- Exercise prompt
When you print the records below, keep every word exact and leave out the images.
(Extracted entries Opens)
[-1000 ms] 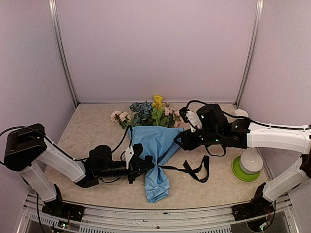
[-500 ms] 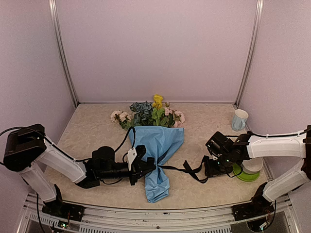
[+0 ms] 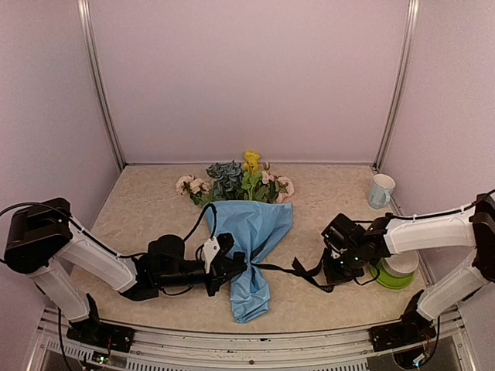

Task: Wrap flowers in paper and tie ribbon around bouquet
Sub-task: Pick up the right side of the half-tied ribbon from the center of the board, then place the right side of the half-tied ribbon at the center of the board.

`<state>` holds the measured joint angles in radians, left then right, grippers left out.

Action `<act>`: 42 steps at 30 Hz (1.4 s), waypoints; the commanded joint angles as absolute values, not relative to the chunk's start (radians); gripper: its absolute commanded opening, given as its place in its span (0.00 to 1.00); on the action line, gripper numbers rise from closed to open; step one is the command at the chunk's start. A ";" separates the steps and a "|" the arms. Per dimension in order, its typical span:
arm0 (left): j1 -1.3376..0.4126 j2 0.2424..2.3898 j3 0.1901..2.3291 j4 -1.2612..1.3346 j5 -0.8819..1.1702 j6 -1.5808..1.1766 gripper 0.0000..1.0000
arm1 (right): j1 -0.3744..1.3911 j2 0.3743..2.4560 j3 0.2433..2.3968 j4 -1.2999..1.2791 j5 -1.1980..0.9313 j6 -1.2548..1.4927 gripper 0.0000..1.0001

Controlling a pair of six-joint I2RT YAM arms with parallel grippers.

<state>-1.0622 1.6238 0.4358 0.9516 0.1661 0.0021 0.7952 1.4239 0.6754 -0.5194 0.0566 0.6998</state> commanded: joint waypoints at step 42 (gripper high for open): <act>-1.181 1.583 0.403 0.943 -0.017 0.088 0.00 | 1.091 2.304 2.299 -0.444 -0.373 0.309 1.00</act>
<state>-1.1740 1.5837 0.3996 0.9478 -0.0101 0.0807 1.0763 2.2948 2.2551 -0.4030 -0.3462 0.3592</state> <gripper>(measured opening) 0.008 0.884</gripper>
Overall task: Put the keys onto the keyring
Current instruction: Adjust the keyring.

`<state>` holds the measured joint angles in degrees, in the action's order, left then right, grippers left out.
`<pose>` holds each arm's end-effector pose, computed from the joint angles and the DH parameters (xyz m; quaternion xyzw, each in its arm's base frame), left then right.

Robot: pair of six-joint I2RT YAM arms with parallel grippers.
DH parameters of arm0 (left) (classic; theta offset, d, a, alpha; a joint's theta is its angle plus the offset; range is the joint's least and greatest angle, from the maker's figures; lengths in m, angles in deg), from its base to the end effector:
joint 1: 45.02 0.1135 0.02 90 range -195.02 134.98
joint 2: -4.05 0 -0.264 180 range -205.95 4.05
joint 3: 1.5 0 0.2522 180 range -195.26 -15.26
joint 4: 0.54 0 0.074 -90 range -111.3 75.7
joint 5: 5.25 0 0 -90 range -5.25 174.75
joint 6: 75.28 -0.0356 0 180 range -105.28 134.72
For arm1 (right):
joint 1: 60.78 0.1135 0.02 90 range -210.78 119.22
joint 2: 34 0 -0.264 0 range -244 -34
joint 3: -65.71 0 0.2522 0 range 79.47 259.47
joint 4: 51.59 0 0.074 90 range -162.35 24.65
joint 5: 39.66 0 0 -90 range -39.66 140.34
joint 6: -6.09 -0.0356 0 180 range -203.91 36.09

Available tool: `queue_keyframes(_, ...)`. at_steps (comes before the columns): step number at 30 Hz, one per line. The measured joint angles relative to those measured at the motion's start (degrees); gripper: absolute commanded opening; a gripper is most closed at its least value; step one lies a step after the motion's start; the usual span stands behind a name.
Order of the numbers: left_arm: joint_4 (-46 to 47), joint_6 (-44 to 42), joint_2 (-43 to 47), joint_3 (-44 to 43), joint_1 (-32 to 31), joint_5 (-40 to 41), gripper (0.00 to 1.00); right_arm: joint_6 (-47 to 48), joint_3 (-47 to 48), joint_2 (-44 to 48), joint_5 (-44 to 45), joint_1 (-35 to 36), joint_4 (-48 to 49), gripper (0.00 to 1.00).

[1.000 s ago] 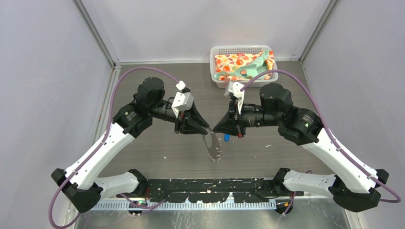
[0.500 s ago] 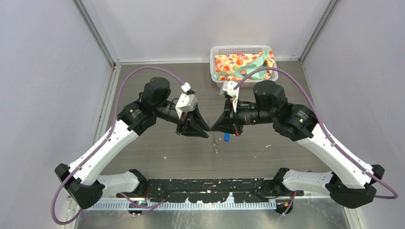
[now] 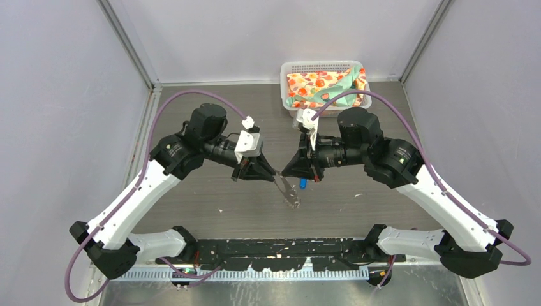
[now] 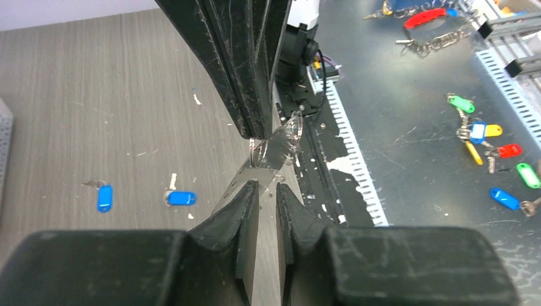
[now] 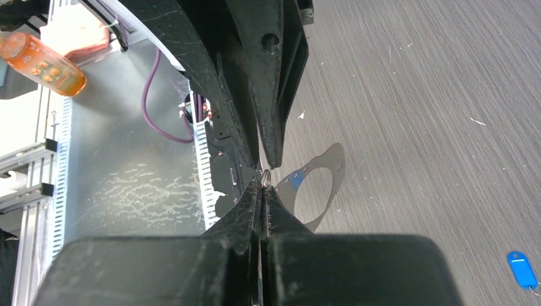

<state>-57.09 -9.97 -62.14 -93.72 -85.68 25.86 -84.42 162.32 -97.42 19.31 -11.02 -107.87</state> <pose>0.1468 -0.1662 0.4188 0.6135 0.5048 -0.4827 0.3685 0.1210 0.1714 0.4467 -0.4690 0.6694 0.4277 0.3861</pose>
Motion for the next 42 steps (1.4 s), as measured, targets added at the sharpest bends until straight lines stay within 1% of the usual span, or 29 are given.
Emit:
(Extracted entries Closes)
- Exercise result
[-1000 ms] 
[-500 ms] 
[+0 ms] 

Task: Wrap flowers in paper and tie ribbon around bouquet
Sub-task: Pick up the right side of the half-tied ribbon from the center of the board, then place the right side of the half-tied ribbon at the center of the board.

`<state>` holds the measured joint angles in radians, left then right, grippers left out.

Action `<act>`: 42 steps at 30 Hz (1.4 s), waypoints; the commanded joint angles as absolute values, not relative to the chunk's start (radians); gripper: its absolute commanded opening, given as its place in its span (0.00 to 1.00); on the action line, gripper numbers rise from closed to open; step one is the command at the chunk's start. A ";" separates the steps and a "|" the arms. Per dimension in order, its typical span:
arm0 (left): j1 -1.3376..0.4126 j2 0.2424..2.3898 j3 0.1901..2.3291 j4 -1.2612..1.3346 j5 -0.8819..1.1702 j6 -1.5808..1.1766 gripper 0.0000..1.0000
arm1 (right): j1 -0.3744..1.3911 j2 0.3743..2.4560 j3 0.2433..2.3968 j4 -1.2999..1.2791 j5 -1.1980..0.9313 j6 -1.2548..1.4927 gripper 0.0000..1.0001

Controlling a pair of six-joint I2RT YAM arms with parallel grippers.

<state>-1.0622 1.6238 0.4358 0.9516 0.1661 0.0021 0.7952 1.4239 0.6754 -0.5194 0.0566 0.6998</state> commanded: joint waypoints at step 42 (gripper high for open): <act>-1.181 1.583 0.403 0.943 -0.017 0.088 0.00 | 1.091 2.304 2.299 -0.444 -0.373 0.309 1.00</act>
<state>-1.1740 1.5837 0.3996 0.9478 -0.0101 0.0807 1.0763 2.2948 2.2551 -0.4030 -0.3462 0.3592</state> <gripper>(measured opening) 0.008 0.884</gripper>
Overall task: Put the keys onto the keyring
Current instruction: Adjust the keyring.

`<state>` holds the measured joint angles in degrees, in the action's order, left then right, grippers left out.
`<pose>` holds each arm's end-effector pose, computed from the joint angles and the DH parameters (xyz m; quaternion xyzw, each in its arm's base frame), left then right.

Robot: pair of six-joint I2RT YAM arms with parallel grippers.
DH parameters of arm0 (left) (classic; theta offset, d, a, alpha; a joint's theta is its angle plus the offset; range is the joint's least and greatest angle, from the maker's figures; lengths in m, angles in deg), from its base to the end effector:
joint 1: 45.02 0.1135 0.02 90 range -195.02 134.98
joint 2: -4.05 0 -0.264 180 range -205.95 4.05
joint 3: 1.5 0 0.2522 180 range -195.26 -15.26
joint 4: 0.54 0 0.074 -90 range -111.3 75.7
joint 5: 5.25 0 0 -90 range -5.25 174.75
joint 6: 75.28 -0.0356 0 180 range -105.28 134.72
For arm1 (right):
joint 1: 60.78 0.1135 0.02 90 range -210.78 119.22
joint 2: 34 0 -0.264 0 range -244 -34
joint 3: -65.71 0 0.2522 0 range 79.47 259.47
joint 4: 51.59 0 0.074 90 range -162.35 24.65
joint 5: 39.66 0 0 -90 range -39.66 140.34
joint 6: -6.09 -0.0356 0 180 range -203.91 36.09

Available tool: `queue_keyframes(_, ...)`. at_steps (comes before the columns): step number at 30 Hz, one per line. The measured joint angles relative to those measured at the motion's start (degrees); gripper: absolute commanded opening; a gripper is most closed at its least value; step one lies a step after the motion's start; the usual span stands behind a name.
Order of the numbers: left_arm: joint_4 (-46 to 47), joint_6 (-44 to 42), joint_2 (-43 to 47), joint_3 (-44 to 43), joint_1 (-32 to 31), joint_5 (-40 to 41), gripper (0.00 to 1.00); right_arm: joint_6 (-47 to 48), joint_3 (-47 to 48), joint_2 (-44 to 48), joint_5 (-44 to 45), joint_1 (-35 to 36), joint_4 (-48 to 49), gripper (0.00 to 1.00).

[1.000 s ago] 
[0.500 s ago] 
[now] 
[now] 
[now] 

<state>-57.09 -9.97 -62.14 -93.72 -85.68 25.86 -84.42 162.32 -97.42 19.31 -11.02 -107.87</state> <pose>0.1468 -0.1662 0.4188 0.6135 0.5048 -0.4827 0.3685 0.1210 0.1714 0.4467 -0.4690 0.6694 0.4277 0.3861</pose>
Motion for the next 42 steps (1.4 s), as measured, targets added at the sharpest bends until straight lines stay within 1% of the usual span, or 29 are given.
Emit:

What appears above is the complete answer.